In the spirit of reaching sustainable goals and becoming more compliant with the circular economy concepts, breweries around the world are obligated to re-evaluate the drying technologies used in their plants due to the large amounts of energy required and associated high costs of the existing installed drying methods and equipment that currently produce the low value and low quality dried BSY co-product.

In the quest for a drying technology that is energy efficient and cost effective while ensuring a dried product of high value and quality, the new advanced Pulse Combustion Drying (PCD) technology aims to meet all these requirements.

What is Pulse Combustion Drying (PCD) technology?

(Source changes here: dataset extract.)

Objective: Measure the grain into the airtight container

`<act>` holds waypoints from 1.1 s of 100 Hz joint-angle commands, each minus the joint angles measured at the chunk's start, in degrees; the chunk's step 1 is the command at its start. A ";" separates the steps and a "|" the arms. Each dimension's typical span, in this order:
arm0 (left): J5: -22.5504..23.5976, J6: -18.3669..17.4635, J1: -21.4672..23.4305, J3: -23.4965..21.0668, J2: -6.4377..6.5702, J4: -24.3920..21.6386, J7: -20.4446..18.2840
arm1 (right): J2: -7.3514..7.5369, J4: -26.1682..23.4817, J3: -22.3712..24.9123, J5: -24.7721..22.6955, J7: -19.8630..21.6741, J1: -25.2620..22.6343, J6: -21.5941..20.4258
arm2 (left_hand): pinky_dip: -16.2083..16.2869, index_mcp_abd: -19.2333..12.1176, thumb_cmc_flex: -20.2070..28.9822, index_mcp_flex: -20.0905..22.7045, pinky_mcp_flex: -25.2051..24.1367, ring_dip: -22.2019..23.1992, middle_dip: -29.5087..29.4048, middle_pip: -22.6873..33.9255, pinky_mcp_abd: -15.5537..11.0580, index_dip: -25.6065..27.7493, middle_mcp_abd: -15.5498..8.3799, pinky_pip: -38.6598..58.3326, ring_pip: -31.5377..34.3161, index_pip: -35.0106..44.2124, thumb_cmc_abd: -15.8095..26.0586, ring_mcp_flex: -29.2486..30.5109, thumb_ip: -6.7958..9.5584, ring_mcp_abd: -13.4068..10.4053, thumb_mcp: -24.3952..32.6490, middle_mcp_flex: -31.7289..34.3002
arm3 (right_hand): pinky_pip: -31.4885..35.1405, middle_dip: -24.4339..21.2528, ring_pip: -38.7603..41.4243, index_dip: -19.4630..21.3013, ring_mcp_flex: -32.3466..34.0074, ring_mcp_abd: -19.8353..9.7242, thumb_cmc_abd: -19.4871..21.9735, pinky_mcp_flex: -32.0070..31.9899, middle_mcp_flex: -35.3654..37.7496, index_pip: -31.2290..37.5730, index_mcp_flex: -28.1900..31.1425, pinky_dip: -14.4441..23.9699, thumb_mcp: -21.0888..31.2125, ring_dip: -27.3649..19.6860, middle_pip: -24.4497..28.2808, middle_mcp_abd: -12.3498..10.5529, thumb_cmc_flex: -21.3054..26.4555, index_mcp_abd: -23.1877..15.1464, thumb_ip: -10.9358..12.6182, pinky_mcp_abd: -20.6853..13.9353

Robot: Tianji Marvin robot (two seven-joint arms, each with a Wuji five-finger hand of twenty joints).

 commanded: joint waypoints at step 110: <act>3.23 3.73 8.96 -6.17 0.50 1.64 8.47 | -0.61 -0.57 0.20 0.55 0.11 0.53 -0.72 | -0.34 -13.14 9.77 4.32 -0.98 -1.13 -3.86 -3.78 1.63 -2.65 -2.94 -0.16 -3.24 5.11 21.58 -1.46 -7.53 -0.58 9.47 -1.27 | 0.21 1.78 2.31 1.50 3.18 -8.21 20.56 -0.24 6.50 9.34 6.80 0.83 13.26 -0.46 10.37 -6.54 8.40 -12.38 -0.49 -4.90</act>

Pulse combustion is a very old technology. The phenomenon of combustion-driven oscillations was first observed in 1777 and used in a variety of applications around the turn of the century but is now applied using modern materials and control.

The term pulse combustion originates from the intermittent (pulse) combustion of the gaseous fuel in the Pulse Combustion Engine that contrasts with continuous combustion in conventional burners. Such periodic combustions generate intense pressure, velocity, and to a certain extent, temperature waves that is propagated from the Pulse Combustion Unit through a tailpipe (a diffuser) to the process volume of the vertical Drying Chamber.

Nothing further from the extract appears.